Last updated 21 November 2016
Two principal methods of documenting an agreement for property settlement may be used by parties to a dispute:
- financial agreements
- consent orders.
If an agreement is not documented as a consent order (an order of the Family Court) or documented as a financial agreement complying with pt VIIIA (for married couples) or pt VIIIAB (for de facto couples) of the Family Law Act 1975 (Cth) (Family Law Act), then the agreement is not binding and enforceable, and either party may start property settlement proceedings at any time up to 12 months from the date of their divorce or up to two years from the date of separation for de facto couples (or after that period if they obtain the leave of the court).
Parties can plan and document their property settlement (for more information about spousal maintenance see the Spousal & Child Maintenance and Child Support chapter) before cohabitation or marriage or during their relationship in advance of a separation by way of a pre-nuptial agreement or cohabitation agreement. Alternatively, parties may leave it until they separate to enter a separation agreement.
An agreement can deal with all or part of the parties’ property. To the extent that the property of the parties is dealt with by the financial agreement, the court is not able to make orders for property settlement pursuant to ss 78 and 79 of the Family Law Act. For example, if an asset is covered in a financial agreement, the court cannot make an order in relation to that asset that is contrary to the terms of the agreement.
Financial agreements between de facto couples in all states and territories except Western Australia are also covered by the Family Court with the same requirements as agreements between married couples.
- be in writing
- be expressed to be made pursuant to the relevant section of the Family Law Act
- not be made where another agreement is in force between the parties with respect to the matters contained in the financial agreement.
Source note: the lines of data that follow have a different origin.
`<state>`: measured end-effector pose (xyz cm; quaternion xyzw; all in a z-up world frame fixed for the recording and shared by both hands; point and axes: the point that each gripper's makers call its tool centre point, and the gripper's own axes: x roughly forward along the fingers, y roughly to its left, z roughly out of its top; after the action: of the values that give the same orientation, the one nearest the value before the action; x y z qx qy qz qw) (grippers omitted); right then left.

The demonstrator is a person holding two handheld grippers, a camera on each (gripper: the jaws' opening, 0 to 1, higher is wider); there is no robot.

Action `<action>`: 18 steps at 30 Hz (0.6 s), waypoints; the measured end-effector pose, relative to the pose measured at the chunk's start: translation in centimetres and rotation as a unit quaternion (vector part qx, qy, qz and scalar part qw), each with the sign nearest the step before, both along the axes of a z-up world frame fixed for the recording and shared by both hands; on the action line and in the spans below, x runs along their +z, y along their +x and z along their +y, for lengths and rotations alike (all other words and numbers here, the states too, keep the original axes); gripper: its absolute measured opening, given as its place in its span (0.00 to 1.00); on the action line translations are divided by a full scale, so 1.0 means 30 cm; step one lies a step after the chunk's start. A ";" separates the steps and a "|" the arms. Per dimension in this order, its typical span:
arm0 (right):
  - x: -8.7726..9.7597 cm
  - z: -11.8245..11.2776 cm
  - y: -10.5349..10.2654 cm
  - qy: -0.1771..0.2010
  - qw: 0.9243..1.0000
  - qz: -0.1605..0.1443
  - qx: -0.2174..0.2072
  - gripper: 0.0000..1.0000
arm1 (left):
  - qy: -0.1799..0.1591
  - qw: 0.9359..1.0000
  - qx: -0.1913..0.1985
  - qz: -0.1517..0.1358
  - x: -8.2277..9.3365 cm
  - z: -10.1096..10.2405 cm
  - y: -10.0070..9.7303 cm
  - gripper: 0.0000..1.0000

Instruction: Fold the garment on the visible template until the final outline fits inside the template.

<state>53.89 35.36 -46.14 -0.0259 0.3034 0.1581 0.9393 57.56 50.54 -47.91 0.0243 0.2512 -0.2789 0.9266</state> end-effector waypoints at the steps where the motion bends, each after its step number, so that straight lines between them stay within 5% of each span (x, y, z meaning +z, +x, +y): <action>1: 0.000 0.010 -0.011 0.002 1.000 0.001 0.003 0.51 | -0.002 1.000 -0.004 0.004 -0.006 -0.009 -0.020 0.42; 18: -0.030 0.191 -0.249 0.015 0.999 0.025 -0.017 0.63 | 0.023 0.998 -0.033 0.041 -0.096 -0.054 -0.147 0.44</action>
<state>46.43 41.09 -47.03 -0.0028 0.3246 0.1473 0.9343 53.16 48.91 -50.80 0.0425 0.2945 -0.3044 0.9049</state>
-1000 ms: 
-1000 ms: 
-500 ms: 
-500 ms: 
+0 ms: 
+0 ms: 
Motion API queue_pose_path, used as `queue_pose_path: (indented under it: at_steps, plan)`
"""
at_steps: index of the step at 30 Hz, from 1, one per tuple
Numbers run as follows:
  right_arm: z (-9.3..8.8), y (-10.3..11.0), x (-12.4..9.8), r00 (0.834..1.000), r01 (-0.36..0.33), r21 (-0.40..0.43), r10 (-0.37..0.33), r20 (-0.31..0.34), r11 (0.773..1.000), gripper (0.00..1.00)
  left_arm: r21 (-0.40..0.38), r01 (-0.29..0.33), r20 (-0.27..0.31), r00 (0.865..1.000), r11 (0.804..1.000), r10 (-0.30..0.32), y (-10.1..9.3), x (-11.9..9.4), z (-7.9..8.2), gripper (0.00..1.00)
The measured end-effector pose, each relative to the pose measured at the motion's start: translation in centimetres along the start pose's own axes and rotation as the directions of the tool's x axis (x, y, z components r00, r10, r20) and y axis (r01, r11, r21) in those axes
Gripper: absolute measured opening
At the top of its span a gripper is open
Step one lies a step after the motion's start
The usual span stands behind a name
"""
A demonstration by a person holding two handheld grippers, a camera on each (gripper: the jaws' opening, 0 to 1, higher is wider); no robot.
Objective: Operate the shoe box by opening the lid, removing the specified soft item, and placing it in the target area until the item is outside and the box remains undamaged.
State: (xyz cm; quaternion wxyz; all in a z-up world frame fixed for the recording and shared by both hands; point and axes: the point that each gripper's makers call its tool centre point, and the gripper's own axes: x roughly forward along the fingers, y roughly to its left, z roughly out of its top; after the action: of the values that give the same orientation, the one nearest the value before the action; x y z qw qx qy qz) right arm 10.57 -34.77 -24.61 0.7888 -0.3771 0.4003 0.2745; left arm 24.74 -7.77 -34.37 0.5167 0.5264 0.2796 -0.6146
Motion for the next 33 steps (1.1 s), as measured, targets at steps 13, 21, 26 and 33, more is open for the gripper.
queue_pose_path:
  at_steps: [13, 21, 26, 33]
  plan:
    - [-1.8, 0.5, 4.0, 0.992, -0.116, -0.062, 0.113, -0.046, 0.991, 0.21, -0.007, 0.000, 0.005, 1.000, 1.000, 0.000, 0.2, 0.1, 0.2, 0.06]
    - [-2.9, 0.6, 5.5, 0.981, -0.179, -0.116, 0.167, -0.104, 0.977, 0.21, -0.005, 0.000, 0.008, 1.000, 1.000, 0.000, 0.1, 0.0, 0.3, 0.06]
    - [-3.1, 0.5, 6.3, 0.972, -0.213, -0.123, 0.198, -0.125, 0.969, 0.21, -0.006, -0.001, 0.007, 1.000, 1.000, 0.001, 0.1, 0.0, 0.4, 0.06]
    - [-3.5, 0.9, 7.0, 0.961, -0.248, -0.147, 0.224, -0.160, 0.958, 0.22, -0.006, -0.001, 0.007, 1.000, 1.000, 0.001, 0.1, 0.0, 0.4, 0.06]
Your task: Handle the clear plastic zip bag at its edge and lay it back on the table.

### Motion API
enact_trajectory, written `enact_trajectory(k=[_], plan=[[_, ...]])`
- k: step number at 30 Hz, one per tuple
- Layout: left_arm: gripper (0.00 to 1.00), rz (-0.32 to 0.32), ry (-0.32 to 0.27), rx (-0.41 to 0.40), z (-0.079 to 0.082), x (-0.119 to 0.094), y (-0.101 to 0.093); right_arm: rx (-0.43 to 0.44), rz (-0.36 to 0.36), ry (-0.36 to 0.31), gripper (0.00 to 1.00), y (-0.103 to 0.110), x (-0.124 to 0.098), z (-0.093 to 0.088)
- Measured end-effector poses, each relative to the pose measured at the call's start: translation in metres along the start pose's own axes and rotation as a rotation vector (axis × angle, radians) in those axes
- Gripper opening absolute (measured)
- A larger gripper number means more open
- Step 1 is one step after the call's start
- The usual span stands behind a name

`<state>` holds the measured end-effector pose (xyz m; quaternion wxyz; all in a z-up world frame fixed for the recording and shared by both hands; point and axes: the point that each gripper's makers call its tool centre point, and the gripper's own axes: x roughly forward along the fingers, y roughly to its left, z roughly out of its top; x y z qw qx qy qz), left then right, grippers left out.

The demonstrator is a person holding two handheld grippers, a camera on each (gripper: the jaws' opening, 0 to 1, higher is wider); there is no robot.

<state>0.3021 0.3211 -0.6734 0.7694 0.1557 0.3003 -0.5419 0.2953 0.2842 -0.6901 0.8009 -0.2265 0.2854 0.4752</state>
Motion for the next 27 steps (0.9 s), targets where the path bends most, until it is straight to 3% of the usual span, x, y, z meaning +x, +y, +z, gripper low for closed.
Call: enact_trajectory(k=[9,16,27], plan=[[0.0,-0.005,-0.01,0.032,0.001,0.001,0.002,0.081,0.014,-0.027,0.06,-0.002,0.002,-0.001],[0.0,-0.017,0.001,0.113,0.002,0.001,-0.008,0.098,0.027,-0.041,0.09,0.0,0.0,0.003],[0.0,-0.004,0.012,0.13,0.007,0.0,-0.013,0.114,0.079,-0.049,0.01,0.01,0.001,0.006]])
If there is another agreement, then it must be terminated. The parties can enter a formal termination agreement (ss 90J or 90UL Family Law Act for de facto financial agreements)
- not have been set aside by the court
- not have been terminated.
Before signing the agreement, each party must receive independent legal advice from a legal practitioner about the effect of the agreement on the rights of that party, and the advantages and disadvantages at the time that the advice was provided.
Either before or after signing the agreement, each party must be provided with a signed statement from the legal practitioner stating that the advice set out above was provided. The certificate may be annexed to the financial agreement and signed by the legal practitioner, but this is no longer a requirement under the Family Law Act.
A copy of the statement provided to each party is given to the other party or to the legal practitioner for the other party.
If, once an agreement is signed by both parties, one or more of the requirements set out above are not met, the financial agreement may still be binding if:
- the court is satisfied that it would be unjust and inequitable if the agreement was not binding
- the court makes an order declaring the agreement is binding
- the agreement has not been terminated or set aside by the court.
A superannuation agreement will be binding on the trustee of a superannuation fund who will be required to give effect to the agreement and divide the superannuation interest in accordance with the agreement. While the superannuation agreement is made under pt VIIIB of the Family Law Act, it can form part of a financial agreement covering other issues of property settlement (and spousal maintenance) (s 90MH for married couple and s 90MHA for de facto couples, respectively) or be a standalone agreement regarding superannuation. The superannuation agreement can deal with two issues:
- payment/interest splitting on the breakdown of the parties’ marriage
- flagging of payments, which restrains a trustee of the superannuation fund from dealing with the superannuation interest until the flag has been lifted by either a flag-lifting agreement or an order of the court.
A consent order is prepared in the form of a draft order of the court. A registrar will issue a sealed order in the terms of the draft order if satisfied that the terms of the order are just and equitable in all the circumstances.
Once issued, an order for property settlement will finalise a party’s right to claim property settlement, but leaves open the party’s right to make a spousal maintenance claim against the other party within 12 months of divorce. Any orders for maintenance included in the consent order are usually variable under s 83 of the Family Law Act. If parties are not engaged in any other proceedings before the court at the time the application is made, the form to use is an Application for Consent Orders which is then filed in the Family Court.
The Family Court provides a do-it-yourself kit for the preparation of consent orders, which is helpful for parties who have reached agreement.